In those 4 yrs how much did you lose to learn to be profitable? ie (and i'm sure to be corrected but for discussions sake)

4 years practice - $10-20k loss overall to then start making profits in the next 3 years. 

or...

spend 6k upfront, do a course, learn as you go, paper trade until ready, and then get into it? As this thread is about, i'm not looking for a QUICK way i'm looking for a SMART way...seems everyone is jumping the gun..

Thoughts?


----------



## doctorj (1 May 2008)

snowjunior said:


> 6k upfront, do a course, learn as you go, paper trade until ready, and then get into it? As this thread is about, i'm not looking for a QUICK way i'm looking for a SMART way...seems everyone is jumping the gun..



There's no easy way to learn the markets.  There is no holy grail and there are certainly no shortcuts.  

Optimal methods & the learning curve are all unique to each and every individual.  There's no one-size-fits-all approach that will work as everyone's circumstances, psychology and prior experiences are different.

There's no doubt that people learn some things from these courses, but the question is how much is that worth and is the value you're likely to get out of it anything like doing the hard yards yourself.

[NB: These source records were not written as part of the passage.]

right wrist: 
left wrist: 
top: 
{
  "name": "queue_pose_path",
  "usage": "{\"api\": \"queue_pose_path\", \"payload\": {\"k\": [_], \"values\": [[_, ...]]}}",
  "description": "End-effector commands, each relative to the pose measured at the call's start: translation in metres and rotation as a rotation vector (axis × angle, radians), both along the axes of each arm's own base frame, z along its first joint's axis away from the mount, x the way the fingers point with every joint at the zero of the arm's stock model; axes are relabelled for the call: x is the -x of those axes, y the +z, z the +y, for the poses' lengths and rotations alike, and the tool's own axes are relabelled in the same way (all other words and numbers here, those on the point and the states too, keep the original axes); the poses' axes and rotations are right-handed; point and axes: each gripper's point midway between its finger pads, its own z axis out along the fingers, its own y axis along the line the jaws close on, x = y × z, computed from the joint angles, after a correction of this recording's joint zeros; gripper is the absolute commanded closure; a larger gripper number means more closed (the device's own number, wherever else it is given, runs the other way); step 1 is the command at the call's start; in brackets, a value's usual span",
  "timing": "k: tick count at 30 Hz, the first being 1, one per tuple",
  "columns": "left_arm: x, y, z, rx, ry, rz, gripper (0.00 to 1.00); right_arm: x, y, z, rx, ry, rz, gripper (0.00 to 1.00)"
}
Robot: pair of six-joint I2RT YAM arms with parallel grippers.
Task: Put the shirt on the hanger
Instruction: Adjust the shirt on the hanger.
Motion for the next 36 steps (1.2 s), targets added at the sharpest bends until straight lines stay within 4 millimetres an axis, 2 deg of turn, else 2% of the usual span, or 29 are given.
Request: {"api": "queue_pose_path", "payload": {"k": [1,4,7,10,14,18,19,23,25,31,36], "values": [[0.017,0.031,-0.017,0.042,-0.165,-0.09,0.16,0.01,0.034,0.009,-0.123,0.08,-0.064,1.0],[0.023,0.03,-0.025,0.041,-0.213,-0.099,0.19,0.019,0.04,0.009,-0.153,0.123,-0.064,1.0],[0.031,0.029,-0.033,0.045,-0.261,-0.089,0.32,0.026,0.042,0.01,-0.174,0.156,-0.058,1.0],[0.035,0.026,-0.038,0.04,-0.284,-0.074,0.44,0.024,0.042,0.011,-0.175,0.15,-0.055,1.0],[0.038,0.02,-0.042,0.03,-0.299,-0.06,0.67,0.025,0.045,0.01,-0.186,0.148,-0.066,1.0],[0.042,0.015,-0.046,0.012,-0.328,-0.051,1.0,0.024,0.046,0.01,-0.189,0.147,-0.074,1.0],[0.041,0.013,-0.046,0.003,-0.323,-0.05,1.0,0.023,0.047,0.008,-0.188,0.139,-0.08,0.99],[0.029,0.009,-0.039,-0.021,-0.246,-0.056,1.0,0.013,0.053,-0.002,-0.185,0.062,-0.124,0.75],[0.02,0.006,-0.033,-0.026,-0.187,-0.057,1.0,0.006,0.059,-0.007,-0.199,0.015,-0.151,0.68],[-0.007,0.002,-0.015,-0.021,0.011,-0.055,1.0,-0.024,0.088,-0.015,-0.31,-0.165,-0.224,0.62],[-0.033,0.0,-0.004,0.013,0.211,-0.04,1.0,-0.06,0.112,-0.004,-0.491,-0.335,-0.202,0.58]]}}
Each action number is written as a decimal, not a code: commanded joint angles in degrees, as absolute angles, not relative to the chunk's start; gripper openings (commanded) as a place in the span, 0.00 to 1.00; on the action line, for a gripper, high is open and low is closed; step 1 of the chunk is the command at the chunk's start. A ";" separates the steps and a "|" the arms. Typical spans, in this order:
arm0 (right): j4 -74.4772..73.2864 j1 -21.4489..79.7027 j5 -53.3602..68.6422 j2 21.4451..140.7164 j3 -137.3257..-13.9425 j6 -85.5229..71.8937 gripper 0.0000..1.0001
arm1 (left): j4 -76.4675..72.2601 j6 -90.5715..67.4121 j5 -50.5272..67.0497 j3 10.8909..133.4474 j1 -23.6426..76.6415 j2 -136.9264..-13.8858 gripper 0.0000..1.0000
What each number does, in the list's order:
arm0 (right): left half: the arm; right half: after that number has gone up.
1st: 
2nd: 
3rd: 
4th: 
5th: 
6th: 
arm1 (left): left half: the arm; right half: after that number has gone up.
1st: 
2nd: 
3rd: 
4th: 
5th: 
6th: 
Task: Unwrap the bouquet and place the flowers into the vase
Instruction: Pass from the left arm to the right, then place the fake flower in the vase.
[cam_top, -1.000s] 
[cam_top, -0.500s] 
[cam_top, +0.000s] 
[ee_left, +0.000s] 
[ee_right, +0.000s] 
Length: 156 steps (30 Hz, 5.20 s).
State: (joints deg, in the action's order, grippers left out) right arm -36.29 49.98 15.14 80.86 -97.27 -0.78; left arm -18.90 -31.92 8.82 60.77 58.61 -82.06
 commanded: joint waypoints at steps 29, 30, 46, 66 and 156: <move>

A very telling statistic is that of all the very successful traders/investors on this forum how many are recommending your thousands are best spent on a course?  It's always newbies and first posters that want to find out about courses.


----------



## Andy_aus (1 May 2008)

Listen to everyone mate, so you dont become the other 95% statistic

I think what everyone is getting at is that its more worthwhile to spend a few hundred on books, than to burn 6k learning about trading.  In my experience most of the stuff you learn in those 6k courses you can pick up from books anyway.    

Other thoughts that come to my mind is... How do you know that the trading system that you have learnt suits your personality?, Do they tell you the success rate of their "program" before joining?  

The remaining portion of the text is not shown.